--- To do ---
In the data, find the word "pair" and copy out every line that has it.

[Records from a data collection]
- - - - -

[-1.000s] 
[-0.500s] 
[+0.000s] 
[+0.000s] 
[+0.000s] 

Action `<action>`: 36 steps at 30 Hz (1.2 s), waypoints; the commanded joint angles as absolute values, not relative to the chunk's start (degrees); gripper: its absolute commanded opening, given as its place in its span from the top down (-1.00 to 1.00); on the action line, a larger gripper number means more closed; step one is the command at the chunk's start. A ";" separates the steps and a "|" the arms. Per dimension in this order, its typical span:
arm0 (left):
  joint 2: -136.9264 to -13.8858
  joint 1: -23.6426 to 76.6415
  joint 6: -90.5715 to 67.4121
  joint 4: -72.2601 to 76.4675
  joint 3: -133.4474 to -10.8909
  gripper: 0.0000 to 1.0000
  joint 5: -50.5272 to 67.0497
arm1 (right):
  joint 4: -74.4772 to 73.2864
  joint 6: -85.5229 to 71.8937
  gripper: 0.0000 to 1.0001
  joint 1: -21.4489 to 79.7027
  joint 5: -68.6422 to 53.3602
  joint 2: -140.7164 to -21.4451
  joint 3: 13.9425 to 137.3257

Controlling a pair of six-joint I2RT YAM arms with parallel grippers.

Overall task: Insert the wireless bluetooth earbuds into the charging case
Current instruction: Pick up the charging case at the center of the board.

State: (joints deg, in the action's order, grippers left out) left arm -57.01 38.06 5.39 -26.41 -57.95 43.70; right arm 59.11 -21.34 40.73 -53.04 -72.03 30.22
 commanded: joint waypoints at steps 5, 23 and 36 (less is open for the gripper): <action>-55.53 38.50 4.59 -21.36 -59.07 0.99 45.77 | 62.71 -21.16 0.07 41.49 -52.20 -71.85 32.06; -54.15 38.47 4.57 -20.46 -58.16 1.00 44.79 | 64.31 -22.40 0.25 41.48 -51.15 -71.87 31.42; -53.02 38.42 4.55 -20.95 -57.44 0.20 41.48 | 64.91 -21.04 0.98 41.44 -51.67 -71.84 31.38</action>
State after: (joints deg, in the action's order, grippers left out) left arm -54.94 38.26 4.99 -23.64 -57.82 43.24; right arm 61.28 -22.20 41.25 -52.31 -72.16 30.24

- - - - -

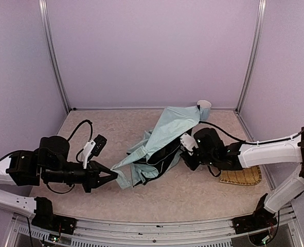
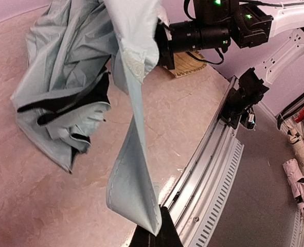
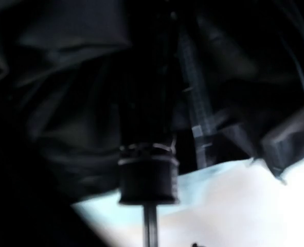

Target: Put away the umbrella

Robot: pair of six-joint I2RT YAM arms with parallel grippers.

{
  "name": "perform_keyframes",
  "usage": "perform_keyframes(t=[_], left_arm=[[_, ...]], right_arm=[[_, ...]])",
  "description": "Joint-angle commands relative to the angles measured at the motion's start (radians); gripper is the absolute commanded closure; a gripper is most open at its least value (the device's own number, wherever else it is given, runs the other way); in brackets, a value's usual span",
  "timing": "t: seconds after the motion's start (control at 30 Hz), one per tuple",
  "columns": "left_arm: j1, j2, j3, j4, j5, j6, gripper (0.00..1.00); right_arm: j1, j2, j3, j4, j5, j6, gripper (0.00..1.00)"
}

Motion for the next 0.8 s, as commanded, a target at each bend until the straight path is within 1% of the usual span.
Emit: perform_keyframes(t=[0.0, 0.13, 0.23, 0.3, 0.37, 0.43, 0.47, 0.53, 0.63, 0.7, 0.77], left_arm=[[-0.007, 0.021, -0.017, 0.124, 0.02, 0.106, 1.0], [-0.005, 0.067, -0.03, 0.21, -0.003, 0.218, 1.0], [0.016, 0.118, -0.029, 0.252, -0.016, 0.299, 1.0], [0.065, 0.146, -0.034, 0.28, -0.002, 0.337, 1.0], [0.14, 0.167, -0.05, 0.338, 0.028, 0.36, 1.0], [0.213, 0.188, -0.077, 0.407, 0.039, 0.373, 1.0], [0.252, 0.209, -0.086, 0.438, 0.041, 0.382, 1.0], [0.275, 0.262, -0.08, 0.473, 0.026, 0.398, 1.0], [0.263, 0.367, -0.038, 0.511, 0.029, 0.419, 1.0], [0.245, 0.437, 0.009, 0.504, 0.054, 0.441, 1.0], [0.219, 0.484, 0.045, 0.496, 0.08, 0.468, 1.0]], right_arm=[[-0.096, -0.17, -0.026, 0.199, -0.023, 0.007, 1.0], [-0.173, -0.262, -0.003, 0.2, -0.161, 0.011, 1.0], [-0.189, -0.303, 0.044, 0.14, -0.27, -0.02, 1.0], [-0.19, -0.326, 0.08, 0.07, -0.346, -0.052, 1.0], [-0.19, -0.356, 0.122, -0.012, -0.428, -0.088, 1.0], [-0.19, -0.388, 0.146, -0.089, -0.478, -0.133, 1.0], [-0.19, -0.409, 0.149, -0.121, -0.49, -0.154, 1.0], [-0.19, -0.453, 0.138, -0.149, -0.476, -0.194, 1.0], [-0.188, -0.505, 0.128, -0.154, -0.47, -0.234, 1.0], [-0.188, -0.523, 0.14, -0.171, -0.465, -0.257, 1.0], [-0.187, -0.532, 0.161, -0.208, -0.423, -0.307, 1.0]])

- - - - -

--- Output below ---
Controlling a pair of six-joint I2RT YAM arms with parallel grippers.
Robot: pair of six-joint I2RT YAM arms with parallel grippers.

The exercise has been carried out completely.